GTA IV promet d'être à la hauteur de la réputation de la série en termes de grossièretés, d'écarts sexuels, de cynisme mafieux et de crime gratuit.

Grand Theft Auto IV sort mondialement aujourd'hui (mardi). Violent, amoral et pouvant créer une dépendance, il s'annonce comme le produit culturel le plus vendu au monde.

Attention, un phénomène peut en cacher un autre, voire deux: Grand Theft Auto IV est un jeu vidéo déjà promis à l'un des plus gros succès de l'histoire, mais c'est aussi un prisme extraordinaire pour comprendre l'état d'une industrie qui continue, dans un contexte pourtant globalement récessif, à connaître une exubérante santé.

Le secteur du jeu a connu plus de 40 % de croissance en 2007 et le premier trimestre de 2008 a démarré sur les chapeaux de roues.

«Pour le dire en une formule concise, Grand Theft Auto IV jouit de nombreux appâts commerciaux: du contenu téléchargeable, un marketing massif, un mode multijoueurs, un gameplay «bac à sable» et une forte base installée de consoles», ainsi que le résume Jesse Divnich, analyste pour le site Gamasutra.com.

Des sources proches de Take Two, propriétaire du studio Rockstar qui a développé le jeu, ont affirmé à Variety, bible professionnelle du cinéma et du divertissement, ces chiffres ahurissants: six millions d'exemplaires pourraient être vendus mondialement durant la semaine du lancement.

Cela équivaut à un chiffre d'affaires de 400 M$, c'est-à-dire presque autant que le record détenu par le film Pirates des Caraïbes: jusqu'au bout du monde (404 M$ mondialement et en six jours).

La comparaison n'est évidemment pas fortuite et conduit Variety à s'interroger: «GTA IV sera peut-être le plus grand succès jamais connu par un produit culturel.»

D'ailleurs, les spécialistes du box-office du Hollywood Reporter craignent que le film Iron Man, qui sort en même temps autour de la planète, n'en subisse la fâcheuse concurrence.

La sortie de Grand Theft Auto IV s'annonce ainsi comme la plus fracassante jamais connue par l'industrie du jeu.
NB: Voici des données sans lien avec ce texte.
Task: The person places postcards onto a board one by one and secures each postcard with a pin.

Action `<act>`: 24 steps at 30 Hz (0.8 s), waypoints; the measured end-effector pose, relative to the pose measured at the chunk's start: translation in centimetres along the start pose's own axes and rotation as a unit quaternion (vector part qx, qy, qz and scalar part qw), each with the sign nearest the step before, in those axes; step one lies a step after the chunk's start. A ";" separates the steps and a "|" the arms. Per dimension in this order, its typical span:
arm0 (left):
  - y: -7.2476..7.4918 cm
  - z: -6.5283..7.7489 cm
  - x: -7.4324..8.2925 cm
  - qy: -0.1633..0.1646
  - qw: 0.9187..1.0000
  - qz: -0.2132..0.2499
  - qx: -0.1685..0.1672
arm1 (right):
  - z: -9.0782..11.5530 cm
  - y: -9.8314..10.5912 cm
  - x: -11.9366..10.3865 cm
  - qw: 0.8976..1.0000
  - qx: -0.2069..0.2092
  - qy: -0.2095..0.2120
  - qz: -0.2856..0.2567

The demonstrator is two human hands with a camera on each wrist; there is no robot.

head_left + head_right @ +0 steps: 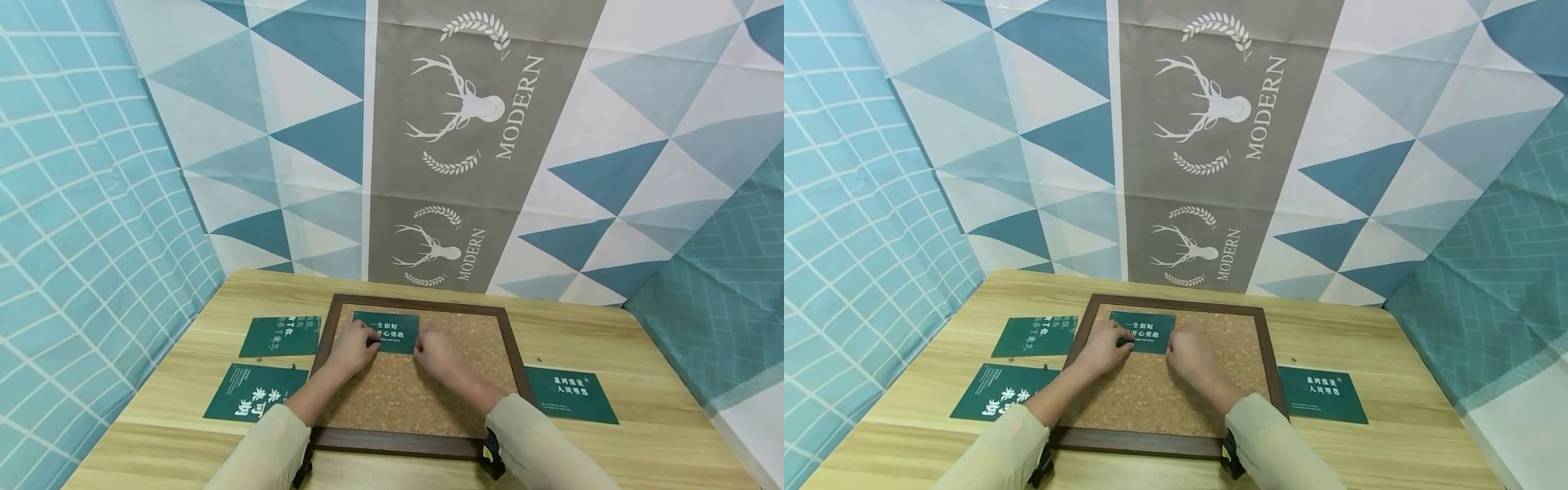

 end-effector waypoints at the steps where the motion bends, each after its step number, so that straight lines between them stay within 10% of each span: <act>1: 0.0 0.0 0.0 0.001 1.000 0.001 0.000 | 0.1 0.1 -0.2 1.000 0.009 0.007 0.018; 24: 0.0 0.1 0.2 0.002 1.000 -0.002 0.003 | 0.2 -0.3 -1.6 0.993 0.029 0.063 0.095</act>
Point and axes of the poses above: each hand's wrist, its own z-axis away from the middle knuckle, its own y-axis out of the back of the hand, x = y × z, the point moved 4 cm from there along -z, towards the middle knuckle, and after that the axes turned 15 degrees about z, right-handed, at the moved point
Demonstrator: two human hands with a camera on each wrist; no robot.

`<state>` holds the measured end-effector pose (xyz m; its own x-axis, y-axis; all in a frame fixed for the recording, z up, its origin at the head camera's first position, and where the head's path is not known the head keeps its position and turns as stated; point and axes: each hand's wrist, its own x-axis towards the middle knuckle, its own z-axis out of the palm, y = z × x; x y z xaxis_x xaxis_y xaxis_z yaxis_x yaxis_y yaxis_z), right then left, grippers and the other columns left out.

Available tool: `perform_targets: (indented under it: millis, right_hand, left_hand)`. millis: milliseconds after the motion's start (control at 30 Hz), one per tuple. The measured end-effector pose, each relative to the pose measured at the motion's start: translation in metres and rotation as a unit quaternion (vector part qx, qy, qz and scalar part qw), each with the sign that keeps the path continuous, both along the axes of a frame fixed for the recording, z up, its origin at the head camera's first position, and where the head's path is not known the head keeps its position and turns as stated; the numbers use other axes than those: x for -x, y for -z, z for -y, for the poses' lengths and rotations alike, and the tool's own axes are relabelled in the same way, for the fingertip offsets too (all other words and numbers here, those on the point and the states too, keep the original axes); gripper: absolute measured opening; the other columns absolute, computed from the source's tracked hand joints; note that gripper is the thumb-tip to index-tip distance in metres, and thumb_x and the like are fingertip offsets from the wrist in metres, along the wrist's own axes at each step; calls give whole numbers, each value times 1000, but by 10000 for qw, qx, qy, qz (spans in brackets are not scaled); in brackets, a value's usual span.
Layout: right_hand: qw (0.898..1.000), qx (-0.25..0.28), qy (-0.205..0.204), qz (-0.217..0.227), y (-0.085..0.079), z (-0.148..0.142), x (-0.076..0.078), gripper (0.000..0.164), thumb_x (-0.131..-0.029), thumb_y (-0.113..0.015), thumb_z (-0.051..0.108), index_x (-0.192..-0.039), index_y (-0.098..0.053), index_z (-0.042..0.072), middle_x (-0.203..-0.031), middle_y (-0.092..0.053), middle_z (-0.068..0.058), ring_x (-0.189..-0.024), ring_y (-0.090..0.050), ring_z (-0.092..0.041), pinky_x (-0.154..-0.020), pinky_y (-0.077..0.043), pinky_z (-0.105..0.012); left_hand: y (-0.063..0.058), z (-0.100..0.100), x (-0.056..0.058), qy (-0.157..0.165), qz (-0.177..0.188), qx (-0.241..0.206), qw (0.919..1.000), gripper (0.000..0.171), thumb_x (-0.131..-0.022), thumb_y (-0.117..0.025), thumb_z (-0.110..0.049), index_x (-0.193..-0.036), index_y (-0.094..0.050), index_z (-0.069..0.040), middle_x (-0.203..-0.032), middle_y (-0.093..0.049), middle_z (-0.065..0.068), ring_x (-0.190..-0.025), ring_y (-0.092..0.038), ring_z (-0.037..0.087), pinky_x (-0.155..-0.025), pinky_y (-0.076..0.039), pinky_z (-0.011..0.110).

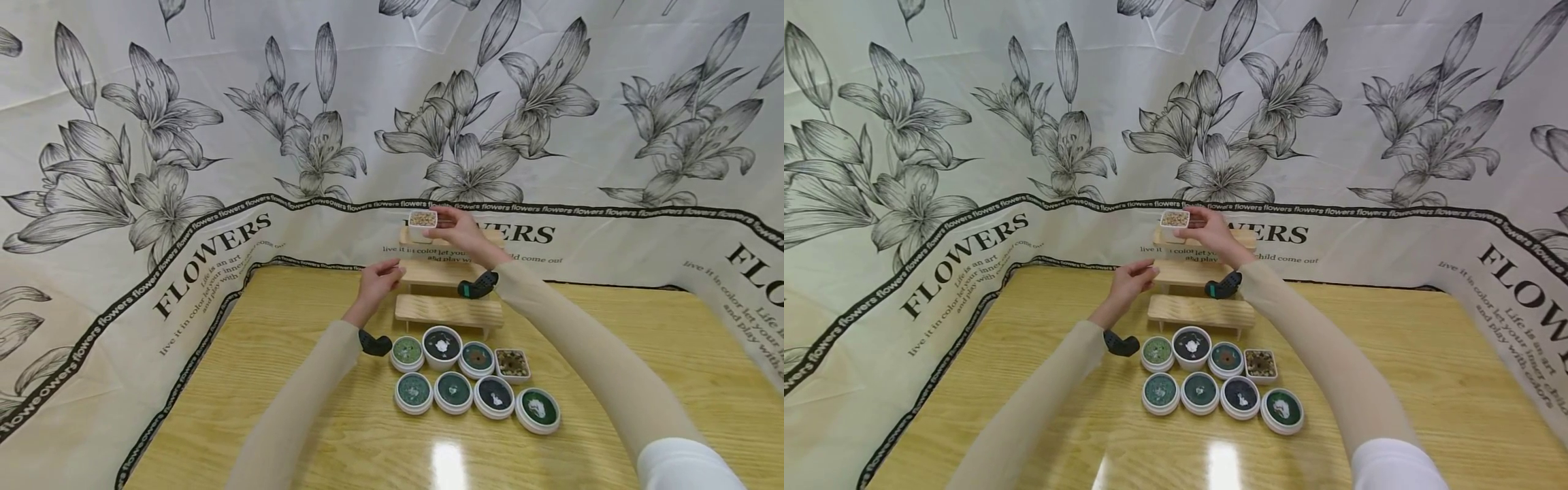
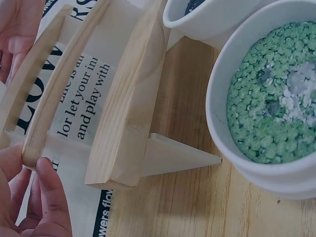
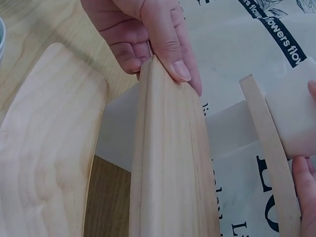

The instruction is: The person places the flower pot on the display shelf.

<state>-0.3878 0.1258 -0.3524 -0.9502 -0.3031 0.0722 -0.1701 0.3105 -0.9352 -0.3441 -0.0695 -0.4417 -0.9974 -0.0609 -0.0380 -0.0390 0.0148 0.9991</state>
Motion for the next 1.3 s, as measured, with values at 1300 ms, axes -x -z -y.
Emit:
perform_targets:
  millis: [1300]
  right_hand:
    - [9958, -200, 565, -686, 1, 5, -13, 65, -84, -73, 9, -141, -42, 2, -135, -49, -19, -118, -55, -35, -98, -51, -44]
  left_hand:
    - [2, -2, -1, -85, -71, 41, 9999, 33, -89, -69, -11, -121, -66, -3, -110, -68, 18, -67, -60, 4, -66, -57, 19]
Cela s'explique bien sûr par la fidélité des joueurs à une franchise (la série des GTA) et à un développeur (Rockstar) qui leur ont déjà procuré d'innombrables heures de bonheur virtuel. Exactement comme dans l'industrie du blockbuster hollywoodien et de ses suites.

Pour bien comprendre ce qui se joue autour d'un phénomène tel que GTA IV, il faut donc avoir présents à l'esprit les trois plans superposés sur lesquels ce titre a des choses à nous dire: d'abord le jeu lui-même, quatrième volet d'une saga de très grande qualité ludique, ensuite son extravagante popularité globalisée, son influence déterminante sur la création de jeux vidéo depuis 10 ans et sa place parmi les «produits culturels» les mieux vendus; enfin le contexte industriel dans lequel il intervient, cette florissante industrie du jeu vidéo dont tout indique qu'il est appelé à croître encore longtemps.
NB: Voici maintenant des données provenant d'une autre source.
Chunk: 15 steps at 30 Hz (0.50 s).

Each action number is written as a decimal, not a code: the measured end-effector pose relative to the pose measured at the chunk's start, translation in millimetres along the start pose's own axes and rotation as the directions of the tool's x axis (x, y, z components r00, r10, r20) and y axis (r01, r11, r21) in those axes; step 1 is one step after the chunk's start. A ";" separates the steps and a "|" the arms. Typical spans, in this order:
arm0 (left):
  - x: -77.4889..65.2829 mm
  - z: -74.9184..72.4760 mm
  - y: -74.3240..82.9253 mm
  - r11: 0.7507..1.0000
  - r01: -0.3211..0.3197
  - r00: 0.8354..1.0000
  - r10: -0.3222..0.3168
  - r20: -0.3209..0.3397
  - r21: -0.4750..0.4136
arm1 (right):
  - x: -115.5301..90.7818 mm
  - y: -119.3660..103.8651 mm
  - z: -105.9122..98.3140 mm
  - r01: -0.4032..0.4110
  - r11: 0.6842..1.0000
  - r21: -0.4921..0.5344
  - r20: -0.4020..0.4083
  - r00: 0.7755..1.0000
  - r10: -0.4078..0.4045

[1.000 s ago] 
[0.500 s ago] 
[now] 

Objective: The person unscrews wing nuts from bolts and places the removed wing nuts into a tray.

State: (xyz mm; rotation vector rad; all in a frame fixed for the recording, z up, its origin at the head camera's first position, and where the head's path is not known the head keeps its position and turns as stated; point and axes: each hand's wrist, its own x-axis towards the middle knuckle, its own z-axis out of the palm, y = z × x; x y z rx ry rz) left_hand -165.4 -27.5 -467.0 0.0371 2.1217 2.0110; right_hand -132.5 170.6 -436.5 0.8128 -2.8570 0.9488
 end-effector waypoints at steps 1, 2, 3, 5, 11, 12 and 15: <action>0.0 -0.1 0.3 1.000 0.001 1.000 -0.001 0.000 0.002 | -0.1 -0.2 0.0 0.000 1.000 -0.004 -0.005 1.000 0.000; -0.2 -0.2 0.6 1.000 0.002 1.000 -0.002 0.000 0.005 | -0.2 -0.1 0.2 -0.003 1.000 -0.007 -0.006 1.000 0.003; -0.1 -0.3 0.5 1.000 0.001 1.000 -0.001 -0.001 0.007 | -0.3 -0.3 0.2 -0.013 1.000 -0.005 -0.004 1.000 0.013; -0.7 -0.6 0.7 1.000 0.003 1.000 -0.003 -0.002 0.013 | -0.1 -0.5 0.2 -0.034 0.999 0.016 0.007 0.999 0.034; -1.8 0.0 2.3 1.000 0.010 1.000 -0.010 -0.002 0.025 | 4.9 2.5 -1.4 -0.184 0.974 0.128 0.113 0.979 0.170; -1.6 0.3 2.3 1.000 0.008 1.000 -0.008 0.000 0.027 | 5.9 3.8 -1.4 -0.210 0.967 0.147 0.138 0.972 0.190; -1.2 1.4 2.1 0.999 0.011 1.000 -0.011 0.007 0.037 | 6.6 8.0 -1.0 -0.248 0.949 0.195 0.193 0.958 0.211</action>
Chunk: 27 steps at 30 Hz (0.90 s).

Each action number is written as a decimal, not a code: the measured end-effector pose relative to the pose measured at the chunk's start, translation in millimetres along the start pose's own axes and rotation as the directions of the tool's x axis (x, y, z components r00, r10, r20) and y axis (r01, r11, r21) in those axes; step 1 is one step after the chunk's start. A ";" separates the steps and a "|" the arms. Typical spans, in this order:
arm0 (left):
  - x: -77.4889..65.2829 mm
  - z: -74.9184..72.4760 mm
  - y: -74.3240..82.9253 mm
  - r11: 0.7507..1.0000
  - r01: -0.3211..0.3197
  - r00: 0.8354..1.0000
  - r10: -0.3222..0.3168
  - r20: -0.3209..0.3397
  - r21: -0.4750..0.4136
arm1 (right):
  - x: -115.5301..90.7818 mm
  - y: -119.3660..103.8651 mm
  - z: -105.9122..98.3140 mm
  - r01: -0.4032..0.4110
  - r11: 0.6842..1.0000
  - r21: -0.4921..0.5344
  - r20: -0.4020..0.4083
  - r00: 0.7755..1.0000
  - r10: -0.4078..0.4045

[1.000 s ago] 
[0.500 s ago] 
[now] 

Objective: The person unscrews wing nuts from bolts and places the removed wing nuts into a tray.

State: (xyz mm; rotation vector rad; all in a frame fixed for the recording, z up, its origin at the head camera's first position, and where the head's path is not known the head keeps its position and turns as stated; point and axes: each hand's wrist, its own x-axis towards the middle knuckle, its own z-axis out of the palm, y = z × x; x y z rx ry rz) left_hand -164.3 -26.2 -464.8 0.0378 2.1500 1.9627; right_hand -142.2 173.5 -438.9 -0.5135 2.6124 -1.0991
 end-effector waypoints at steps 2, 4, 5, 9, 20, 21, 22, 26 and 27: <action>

Certes, GTA IV dégage davantage un parfum d'hormones que de savon. Comme ses illustres prédécesseurs, l'épisode promet d'être à la hauteur de la réputation de la série en termes de grossièretés, d'écarts sexuels, de cynisme mafieux et de crime gratuit (ou payant, ce qui est pire). Mais s'arrêter à cette surface adolescente et provocatrice serait ne rien comprendre.

Peu de jeux offrent comme GTA un tel sentiment de liberté, une si profonde qualité immersive, une telle générosité dans le gameplay, dont les possibilités infinies promettent aux plus fervents amateurs des dizaines, parfois des centaines d'heures de jeu.

Jouer en ligne

Parmi les grandes nouveautés qui accompagnent ce quatrième volet de la saga, la plus éloquente est certainement le mode «en ligne» désormais proposé, et qui prend la forme de missions spécifiques s'ajoutant au programme du jeu.

Avant que les joueurs ne délivrent leur verdict sur ce point, on peut parier que c'est toute l'industrie qui chaussera dès demain les lunettes GTA pour mieux comprendre ce qui lui arrive et mieux anticiper ce que l'avenir immédiat lui réserve.

Car le mode «en ligne» signe de façon spectaculaire le début d'un basculement irréversible : la grande migration programmée vers la dématérialisation du jeu vidéo.

L'industrie en est en effet convaincue: adieu galettes, coffrets, DVD ou Blu-ray. Les joueurs achèteront bientôt leurs jeux en ligne et les téléchargeront sur leurs consoles, pour des parties solo ou multijoueurs.

À quelle échéance? Dans une confidence récente à Business Week, des dirigeants de Sony estimaient que, dans 10 ans, 90 % du business des jeux se ferait en ligne.